Start of Data below
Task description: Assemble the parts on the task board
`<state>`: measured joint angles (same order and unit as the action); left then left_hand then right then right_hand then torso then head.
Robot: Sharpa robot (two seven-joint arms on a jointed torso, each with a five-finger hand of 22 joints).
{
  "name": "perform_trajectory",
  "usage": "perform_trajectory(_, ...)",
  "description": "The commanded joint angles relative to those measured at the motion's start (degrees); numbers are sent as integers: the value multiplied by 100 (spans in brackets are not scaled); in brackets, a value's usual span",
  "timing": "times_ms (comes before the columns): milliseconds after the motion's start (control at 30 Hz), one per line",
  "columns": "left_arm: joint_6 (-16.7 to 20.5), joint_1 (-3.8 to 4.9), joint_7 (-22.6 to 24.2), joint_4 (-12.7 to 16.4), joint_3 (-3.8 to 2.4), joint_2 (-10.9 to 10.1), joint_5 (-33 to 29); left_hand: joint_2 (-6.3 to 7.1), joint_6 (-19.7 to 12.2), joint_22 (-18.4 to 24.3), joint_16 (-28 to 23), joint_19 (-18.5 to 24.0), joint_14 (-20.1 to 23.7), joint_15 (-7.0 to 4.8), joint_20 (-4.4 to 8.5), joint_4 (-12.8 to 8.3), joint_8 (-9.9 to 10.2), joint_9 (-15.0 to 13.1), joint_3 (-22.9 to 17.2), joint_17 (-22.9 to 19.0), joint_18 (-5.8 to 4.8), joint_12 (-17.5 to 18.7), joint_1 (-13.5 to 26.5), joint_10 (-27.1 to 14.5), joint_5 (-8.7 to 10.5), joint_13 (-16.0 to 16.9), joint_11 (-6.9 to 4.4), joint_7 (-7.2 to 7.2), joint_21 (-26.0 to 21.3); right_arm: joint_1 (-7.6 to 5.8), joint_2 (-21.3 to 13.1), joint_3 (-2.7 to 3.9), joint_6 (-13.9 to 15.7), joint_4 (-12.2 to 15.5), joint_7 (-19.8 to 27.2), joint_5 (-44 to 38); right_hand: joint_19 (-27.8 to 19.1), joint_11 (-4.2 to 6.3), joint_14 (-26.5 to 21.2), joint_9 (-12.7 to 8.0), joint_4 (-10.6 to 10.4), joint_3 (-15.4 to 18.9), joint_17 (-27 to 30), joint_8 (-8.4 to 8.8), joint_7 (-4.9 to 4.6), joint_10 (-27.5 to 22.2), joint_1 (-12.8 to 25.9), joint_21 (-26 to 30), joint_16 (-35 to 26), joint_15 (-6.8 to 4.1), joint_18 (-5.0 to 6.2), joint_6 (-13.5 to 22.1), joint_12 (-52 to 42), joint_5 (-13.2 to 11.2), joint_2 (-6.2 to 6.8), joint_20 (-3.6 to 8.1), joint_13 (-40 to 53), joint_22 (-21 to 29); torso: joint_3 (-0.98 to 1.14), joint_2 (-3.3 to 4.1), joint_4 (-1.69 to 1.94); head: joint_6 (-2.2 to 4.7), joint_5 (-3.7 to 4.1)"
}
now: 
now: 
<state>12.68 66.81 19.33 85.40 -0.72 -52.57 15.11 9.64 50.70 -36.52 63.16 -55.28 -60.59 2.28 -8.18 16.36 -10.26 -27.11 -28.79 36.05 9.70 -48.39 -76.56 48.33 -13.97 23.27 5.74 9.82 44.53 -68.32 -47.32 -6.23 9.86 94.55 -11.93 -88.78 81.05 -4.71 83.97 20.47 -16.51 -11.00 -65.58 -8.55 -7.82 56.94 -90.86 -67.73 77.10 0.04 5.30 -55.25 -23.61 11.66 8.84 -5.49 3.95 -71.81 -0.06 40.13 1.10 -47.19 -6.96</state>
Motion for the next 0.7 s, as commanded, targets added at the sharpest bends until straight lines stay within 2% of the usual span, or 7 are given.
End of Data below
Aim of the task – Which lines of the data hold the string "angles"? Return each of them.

Expected output –
`<state>`: measured joint angles (same order and unit as the action); left then left_hand then right then right_hand then torso then head.
  "description": "The commanded joint angles relative to those measured at the motion's start (degrees); numbers are sent as integers: the value multiplied by 100 (spans in brackets are not scaled); in brackets, a value's usual span",

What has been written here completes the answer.